25 gennaio 2015 - III Domenica del Tempo Ordinario: convertirsi è girarsi verso la Luce

News del 24/01/2015 Torna all'elenco delle news

Siamo al momento fresco, sorgivo del Vangelo. C'è una bel­la notizia che inizia a cor­rere per la Galilea ed è questa: il tempo è com­piuto, il regno di Dio è qui. Il tempo è compiuto, co­me quando si compiono per una donna i giorni del parto. E nasce, viene alla luce il Regno di Dio. Gesù non spiega il Regno, lo mostra con il suo primo agire: libera, guarisce, per­dona, toglie barriere, ri­dona pienezza di relazio­ne a tutti, anche a quelli marchiati dall'esclusione. Il Regno è guarigione dal male di vivere, fioritura della vita in tutte le sue forme.

A questo movimento di­scendente, di pura grazia, Gesù chiede una risposta: convertitevi e credete nel Vangelo. Immagino la conversione come il mo­to del girasole, che alza la corolla ogni mattino al­l'arrivo del sole, che si muove verso la luce: «gi­ratevi verso la luce perché la luce è già qui».

Credere nel Vangelo è un atto che posso compiere ogni mattino, ad ogni ri­sveglio. Fare memoria di una bella notizia: Dio è più vicino oggi di ieri, è al­l'opera nel mondo, lo sta trasformando. E costruire la giornata non tenendo gli occhi bassi, chini sui problemi da affrontare, ma alzando il capo, solle­vandolo verso la luce, verso il Signore che dice: so­no con te, non ti lascio più, ti voglio bene.
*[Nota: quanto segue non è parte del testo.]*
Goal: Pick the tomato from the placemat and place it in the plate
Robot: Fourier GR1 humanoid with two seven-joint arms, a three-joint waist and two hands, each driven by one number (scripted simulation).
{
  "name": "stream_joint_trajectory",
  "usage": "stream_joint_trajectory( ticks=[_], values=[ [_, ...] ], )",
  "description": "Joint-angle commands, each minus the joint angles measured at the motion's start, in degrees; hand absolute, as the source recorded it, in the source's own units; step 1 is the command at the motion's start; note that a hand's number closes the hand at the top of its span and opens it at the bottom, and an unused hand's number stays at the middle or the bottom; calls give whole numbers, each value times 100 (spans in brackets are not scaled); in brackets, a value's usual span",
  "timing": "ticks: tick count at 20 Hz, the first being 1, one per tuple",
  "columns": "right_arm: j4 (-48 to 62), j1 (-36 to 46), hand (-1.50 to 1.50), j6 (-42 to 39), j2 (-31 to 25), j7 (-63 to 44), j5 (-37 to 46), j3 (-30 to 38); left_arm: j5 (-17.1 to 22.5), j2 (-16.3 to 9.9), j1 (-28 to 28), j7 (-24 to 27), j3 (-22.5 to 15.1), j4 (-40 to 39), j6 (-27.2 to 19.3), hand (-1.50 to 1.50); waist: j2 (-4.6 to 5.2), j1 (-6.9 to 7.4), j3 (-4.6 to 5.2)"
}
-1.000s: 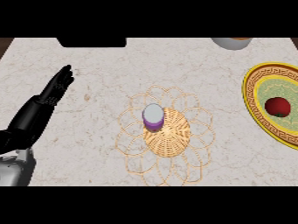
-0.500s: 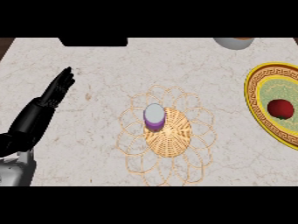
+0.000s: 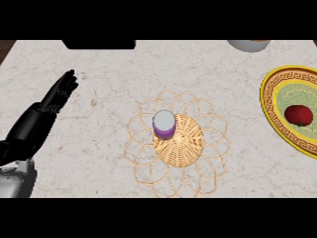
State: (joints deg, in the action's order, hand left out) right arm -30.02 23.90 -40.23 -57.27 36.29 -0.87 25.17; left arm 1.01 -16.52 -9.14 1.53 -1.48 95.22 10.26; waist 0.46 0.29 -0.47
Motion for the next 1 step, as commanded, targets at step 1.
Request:
stream_joint_trajectory(
  ticks=[1],
  values=[
    [59,-86,-150,-1573,-224,929,-189,-57,-51,50,94,31,-98,58,12,0,-3,54,-5]
  ],
)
Credete nel Vangelo. Non al Vangelo ma nel Vange­lo. Non solo ritenerlo ve­ro, ma entrate e buttarsi dentro, costruirvi sopra la vita, con una fiducia che non darò più a nient'altro e a nessun altro.
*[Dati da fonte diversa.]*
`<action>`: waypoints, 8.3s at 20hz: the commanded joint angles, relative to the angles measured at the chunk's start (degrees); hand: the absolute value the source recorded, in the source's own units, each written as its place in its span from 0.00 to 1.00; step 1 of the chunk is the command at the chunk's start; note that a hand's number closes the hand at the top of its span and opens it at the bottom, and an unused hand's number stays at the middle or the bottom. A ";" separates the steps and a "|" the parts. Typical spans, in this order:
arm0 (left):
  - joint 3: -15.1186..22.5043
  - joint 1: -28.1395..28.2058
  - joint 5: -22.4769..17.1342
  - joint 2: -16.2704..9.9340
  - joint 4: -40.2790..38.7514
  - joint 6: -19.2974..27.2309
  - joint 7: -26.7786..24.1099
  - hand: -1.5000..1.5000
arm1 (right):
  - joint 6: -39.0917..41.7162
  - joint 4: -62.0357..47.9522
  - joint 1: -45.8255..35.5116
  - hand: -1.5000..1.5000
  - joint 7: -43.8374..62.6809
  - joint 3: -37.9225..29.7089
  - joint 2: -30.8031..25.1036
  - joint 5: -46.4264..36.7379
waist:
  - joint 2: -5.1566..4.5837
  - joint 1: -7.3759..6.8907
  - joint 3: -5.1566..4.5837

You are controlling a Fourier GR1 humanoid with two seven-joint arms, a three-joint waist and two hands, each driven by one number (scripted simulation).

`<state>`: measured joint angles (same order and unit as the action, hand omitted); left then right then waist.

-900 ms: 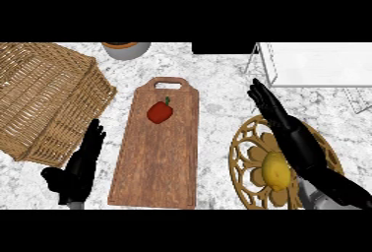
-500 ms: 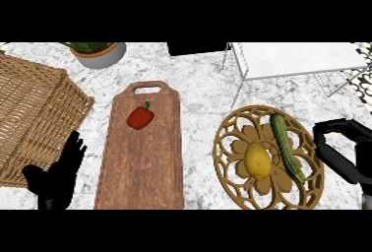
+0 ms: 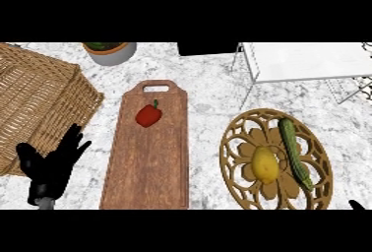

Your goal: Pick the lemon from the placemat and place it in the tiered shelf

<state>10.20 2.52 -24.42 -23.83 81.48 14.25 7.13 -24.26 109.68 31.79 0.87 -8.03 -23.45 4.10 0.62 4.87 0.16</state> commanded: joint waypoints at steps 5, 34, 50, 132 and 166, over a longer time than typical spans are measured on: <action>-1.61 -2.34 -2.03 -2.99 -2.85 -5.22 4.75 0.50 | 4.33 25.01 14.79 0.00 12.31 3.26 -3.37 -2.37 | -0.63 -3.80 -0.35; -0.13 -9.86 2.45 1.92 -7.37 -5.08 7.07 0.50 | 6.55 18.85 -21.87 0.00 80.54 23.97 -17.32 -25.89 | -1.44 -7.40 -0.42; -0.20 -4.73 4.60 3.93 -5.54 -3.67 4.84 0.50 | 13.86 10.87 -26.29 0.00 84.36 29.57 -0.83 -42.69 | -0.69 -5.35 -0.32; -6.32 -2.17 11.22 9.03 -3.11 -9.96 6.68 0.50 | 52.41 -21.34 -88.45 1.00 43.70 -11.05 -23.03 -13.42 | -0.75 -6.22 -0.22; -9.18 -3.45 12.90 10.69 -4.03 -12.32 7.63 0.50 | 37.04 -72.14 -102.62 1.00 0.63 -1.40 -17.77 -34.86 | -0.88 -6.23 -0.18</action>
<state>-0.04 -4.19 -12.36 -14.29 77.97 2.34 15.52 13.91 39.36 -68.76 1.99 -10.10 -42.90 -29.56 -0.14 -1.29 0.23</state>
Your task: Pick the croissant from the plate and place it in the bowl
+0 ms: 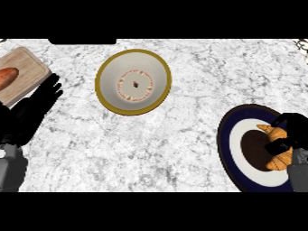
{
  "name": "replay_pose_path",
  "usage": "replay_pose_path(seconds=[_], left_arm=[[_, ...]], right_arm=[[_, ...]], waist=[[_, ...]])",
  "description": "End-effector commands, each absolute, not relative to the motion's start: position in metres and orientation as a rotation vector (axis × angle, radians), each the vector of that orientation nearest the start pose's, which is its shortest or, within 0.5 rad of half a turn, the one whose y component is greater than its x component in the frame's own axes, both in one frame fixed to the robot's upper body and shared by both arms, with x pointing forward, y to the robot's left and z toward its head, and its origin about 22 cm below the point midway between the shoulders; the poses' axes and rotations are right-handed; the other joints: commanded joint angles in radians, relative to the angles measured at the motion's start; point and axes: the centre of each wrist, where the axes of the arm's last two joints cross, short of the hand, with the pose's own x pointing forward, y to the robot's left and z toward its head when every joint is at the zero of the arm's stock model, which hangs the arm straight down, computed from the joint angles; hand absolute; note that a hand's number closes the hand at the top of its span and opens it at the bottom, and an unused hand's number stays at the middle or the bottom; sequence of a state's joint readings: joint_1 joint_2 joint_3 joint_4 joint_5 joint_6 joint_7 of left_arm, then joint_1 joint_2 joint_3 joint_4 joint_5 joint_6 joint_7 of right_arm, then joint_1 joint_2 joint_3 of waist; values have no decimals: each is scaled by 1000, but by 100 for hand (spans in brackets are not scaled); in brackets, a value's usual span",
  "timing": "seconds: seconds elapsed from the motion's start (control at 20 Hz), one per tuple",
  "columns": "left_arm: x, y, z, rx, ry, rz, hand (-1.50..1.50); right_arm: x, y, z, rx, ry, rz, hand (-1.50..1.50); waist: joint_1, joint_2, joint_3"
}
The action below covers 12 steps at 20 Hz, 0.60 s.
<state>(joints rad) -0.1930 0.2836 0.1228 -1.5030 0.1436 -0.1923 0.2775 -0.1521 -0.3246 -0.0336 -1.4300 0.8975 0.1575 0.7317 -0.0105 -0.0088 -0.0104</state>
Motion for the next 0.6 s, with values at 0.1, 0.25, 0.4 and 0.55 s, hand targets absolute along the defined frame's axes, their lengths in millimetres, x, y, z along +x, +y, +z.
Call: replay_pose_path(seconds=[0.1,0.25,0.4,0.55], left_arm=[[291,295,68,42,-1410,-212,0],[283,307,49,36,-1408,-186,0],[294,316,70,57,-1417,-197,0],[286,302,71,31,-1425,-197,0]], right_arm=[[230,-164,14,-904,-798,785,150],[203,-136,37,-964,-846,777,150],[179,-107,69,-976,-909,769,150],[160,-96,104,-1023,-955,767,150]], waist=[[-2,-6,9],[-5,0,8],[-3,1,9],[8,1,10]])
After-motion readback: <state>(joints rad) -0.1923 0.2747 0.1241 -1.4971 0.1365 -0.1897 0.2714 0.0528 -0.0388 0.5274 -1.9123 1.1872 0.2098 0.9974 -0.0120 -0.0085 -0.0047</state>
Camminando lungo il mare di Galilea, Gesù vi­de ...

Gesù vede Simone e in lui intuisce la Roccia. Vede Giovanni e in lui in­dovina il discepolo dalle più belle parole d'amore. Un giorno guarderà l'a­dultera e in lei vedrà la donna capace di amare bene. Il suo sguardo è creatore.
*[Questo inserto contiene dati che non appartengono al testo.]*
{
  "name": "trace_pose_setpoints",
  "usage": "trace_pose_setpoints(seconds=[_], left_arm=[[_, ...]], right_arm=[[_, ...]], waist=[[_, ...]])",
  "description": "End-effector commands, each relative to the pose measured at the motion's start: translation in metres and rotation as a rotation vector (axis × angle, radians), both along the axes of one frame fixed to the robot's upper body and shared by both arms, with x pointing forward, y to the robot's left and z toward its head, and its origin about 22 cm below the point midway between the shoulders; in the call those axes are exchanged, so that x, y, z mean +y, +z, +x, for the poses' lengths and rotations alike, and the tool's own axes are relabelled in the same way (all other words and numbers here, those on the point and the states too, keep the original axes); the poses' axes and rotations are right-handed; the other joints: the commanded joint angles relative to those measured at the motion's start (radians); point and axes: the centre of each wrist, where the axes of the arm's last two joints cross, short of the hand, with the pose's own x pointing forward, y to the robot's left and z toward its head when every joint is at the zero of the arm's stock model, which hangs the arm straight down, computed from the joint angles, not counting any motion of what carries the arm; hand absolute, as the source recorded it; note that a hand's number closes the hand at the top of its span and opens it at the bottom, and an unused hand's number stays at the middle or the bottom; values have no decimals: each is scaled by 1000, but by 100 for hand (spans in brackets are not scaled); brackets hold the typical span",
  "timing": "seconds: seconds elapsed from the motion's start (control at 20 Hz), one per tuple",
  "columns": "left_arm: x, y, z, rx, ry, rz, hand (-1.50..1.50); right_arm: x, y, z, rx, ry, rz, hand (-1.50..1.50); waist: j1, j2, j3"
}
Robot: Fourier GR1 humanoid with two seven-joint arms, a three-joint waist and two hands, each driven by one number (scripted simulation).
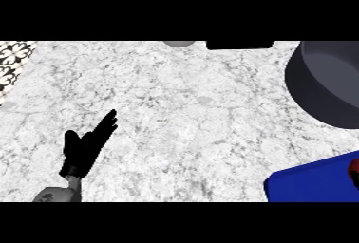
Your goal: Pick the tomato from the tray and place it in the pot
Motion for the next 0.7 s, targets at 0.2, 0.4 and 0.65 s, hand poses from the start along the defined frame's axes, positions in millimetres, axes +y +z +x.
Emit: trace_pose_setpoints(seconds=[0.2,0.4,0.65], left_arm=[[-4,-3,1,-4,-32,-20,0],[-10,4,2,-15,-52,5,0],[-13,-19,3,-9,-36,14,0]], right_arm=[[-120,56,-52,0,-30,-198,150],[-126,74,-15,18,-37,-319,150],[-139,121,8,15,-55,-408,150]], waist=[[36,8,2],[44,6,0],[33,5,-2]])
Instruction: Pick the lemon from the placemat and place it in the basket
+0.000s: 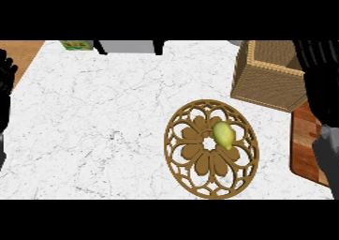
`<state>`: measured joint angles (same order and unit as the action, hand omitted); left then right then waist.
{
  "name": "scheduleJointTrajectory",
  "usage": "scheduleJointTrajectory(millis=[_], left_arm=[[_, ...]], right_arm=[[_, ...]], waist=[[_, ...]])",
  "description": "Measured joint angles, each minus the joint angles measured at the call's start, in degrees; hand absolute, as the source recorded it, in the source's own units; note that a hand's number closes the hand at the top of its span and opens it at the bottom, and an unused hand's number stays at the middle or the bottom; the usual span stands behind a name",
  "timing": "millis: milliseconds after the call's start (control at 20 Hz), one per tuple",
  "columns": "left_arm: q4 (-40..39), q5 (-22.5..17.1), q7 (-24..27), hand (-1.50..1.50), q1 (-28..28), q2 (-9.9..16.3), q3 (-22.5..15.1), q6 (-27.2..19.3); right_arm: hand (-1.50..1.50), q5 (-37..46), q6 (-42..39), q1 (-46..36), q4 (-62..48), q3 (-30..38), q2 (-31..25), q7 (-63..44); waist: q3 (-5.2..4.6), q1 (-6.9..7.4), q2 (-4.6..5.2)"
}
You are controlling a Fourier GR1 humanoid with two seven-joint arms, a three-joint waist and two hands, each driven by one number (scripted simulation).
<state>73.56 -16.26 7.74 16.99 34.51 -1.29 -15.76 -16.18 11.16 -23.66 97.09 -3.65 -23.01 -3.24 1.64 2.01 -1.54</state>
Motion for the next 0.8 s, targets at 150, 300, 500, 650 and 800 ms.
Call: scheduleJointTrajectory(millis=[150,300,500,650,800], left_arm=[[2.6,0.5,-0.7,0.00,-0.3,-0.2,-1.6,1.5],[5.6,0.7,-0.8,0.00,-0.4,-1.5,-5.6,5.0],[7.2,0.4,-1.2,0.00,-0.7,-4.4,-10.5,8.5],[8.5,0.3,-1.7,0.00,-1.7,-4.9,-12.1,10.0],[9.2,0.4,-2.0,0.00,-2.6,-5.3,-13.0,10.7]], right_arm=[[1.50,-0.7,-4.4,2.3,0.2,0.1,0.2,6.6],[1.50,0.2,-10.4,5.2,-0.4,-1.6,0.2,17.0],[-1.50,7.3,-15.9,6.3,2.5,-9.7,1.1,30.6],[-1.50,16.8,-11.5,11.2,0.9,-15.8,4.8,40.8],[-1.50,26.5,-2.5,16.0,-2.4,-20.3,9.2,46.8]], waist=[[-0.77,-0.88,0.79],[-1.03,-1.26,1.34],[-1.19,-1.19,1.72],[-1.31,-1.21,1.66],[-1.44,-1.57,1.56]])
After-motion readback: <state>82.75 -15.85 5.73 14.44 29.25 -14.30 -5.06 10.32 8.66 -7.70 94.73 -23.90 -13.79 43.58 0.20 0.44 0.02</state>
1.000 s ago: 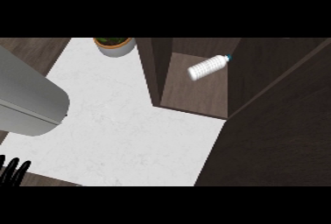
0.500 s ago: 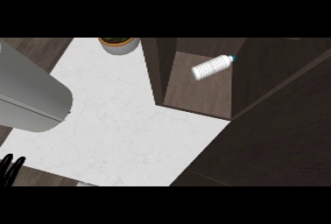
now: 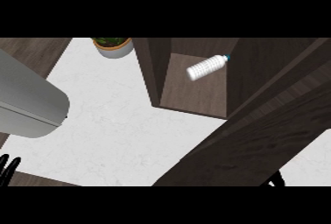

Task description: Pick up the bottled water, place it into the cabinet and close the cabinet

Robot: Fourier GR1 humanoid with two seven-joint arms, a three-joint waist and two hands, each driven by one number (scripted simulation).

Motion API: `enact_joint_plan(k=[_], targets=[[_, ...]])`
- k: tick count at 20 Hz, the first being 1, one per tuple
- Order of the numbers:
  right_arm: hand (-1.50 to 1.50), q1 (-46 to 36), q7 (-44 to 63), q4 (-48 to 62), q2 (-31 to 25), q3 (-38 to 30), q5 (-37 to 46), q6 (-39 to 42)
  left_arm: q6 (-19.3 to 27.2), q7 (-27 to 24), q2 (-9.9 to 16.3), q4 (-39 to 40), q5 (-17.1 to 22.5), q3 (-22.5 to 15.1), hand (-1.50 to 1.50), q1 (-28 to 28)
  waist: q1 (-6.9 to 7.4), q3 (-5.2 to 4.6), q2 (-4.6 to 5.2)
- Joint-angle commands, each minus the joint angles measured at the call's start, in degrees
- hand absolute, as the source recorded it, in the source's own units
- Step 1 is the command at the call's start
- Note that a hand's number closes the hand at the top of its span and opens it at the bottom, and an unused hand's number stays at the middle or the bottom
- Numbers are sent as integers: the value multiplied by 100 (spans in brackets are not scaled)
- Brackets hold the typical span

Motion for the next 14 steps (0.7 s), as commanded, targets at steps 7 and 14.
enact_joint_plan(k=[7,14], targets=[[150,-3272,486,3043,687,-1288,355,-1037,-265,36,33,-83,175,142,-150,8,-190,38,-52],[150,-3975,177,4240,697,-1480,248,-939,-370,-5,-91,34,93,159,-150,99,-396,45,-100]])
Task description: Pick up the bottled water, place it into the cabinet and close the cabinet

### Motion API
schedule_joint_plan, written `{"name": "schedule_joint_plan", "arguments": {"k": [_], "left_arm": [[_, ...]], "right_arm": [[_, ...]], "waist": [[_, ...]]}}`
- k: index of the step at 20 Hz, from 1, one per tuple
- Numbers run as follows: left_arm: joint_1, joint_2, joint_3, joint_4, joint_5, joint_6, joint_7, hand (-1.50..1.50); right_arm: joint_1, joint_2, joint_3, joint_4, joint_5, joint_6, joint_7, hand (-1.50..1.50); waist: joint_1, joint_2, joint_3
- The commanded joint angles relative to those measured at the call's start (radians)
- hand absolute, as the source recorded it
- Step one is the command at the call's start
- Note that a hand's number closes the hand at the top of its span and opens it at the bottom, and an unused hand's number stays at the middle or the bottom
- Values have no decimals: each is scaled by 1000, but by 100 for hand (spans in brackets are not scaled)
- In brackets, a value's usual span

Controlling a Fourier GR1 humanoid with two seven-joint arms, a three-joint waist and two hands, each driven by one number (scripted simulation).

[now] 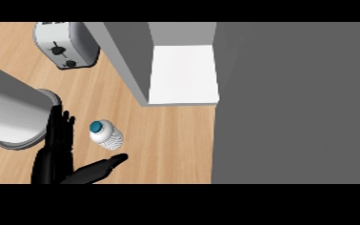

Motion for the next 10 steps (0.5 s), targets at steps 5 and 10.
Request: {"name": "schedule_joint_plan", "arguments": {"k": [5, 10], "left_arm": [[-63, -54, 79, 270, 95, -100, -155, -150], [-37, -44, 151, 391, 163, -194, -262, -150]], "right_arm": [[104, -22, -65, -177, -236, 10, 48, -150], [136, -29, -49, -207, -227, 35, 27, -150]], "waist": [[-8, 0, 1], [-3, -1, 0]]}}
Il maestro guarda anche me, e nonostante i miei inverni vede grano che germina, una generosità che non sapevo di avere, capacità che non cono­scevo. È la totale fiducia di chi contempla le stelle prima ancora che sorga­no.

Seguitemi, venite dietro a me. Non si dilunga in spiegazioni o motivazio­ni, perché il motivo è lui, che ti mette il Regno ap­pena nato fra le mani. E lo dice con una frase inedi­ta, un po' illogica: Vi farò pescatori di uomini. Co­me se dicesse: «vi farò cercatori di tesori». Mio e vo­stro tesoro è l'uomo. Li ti­rerete fuori dall'oscurità, come pesci da sotto la su­perficie delle acque, come neonati dalle acque ma­terne, come tesoro disse­polto dal campo. Li por­terete dalla vita sommer­sa alla vita nel sole. Mostrerete che l'uomo, pur con la sua pesantezza, è fatto per un'altra respirazione, un'altra aria, un'al­tra luce.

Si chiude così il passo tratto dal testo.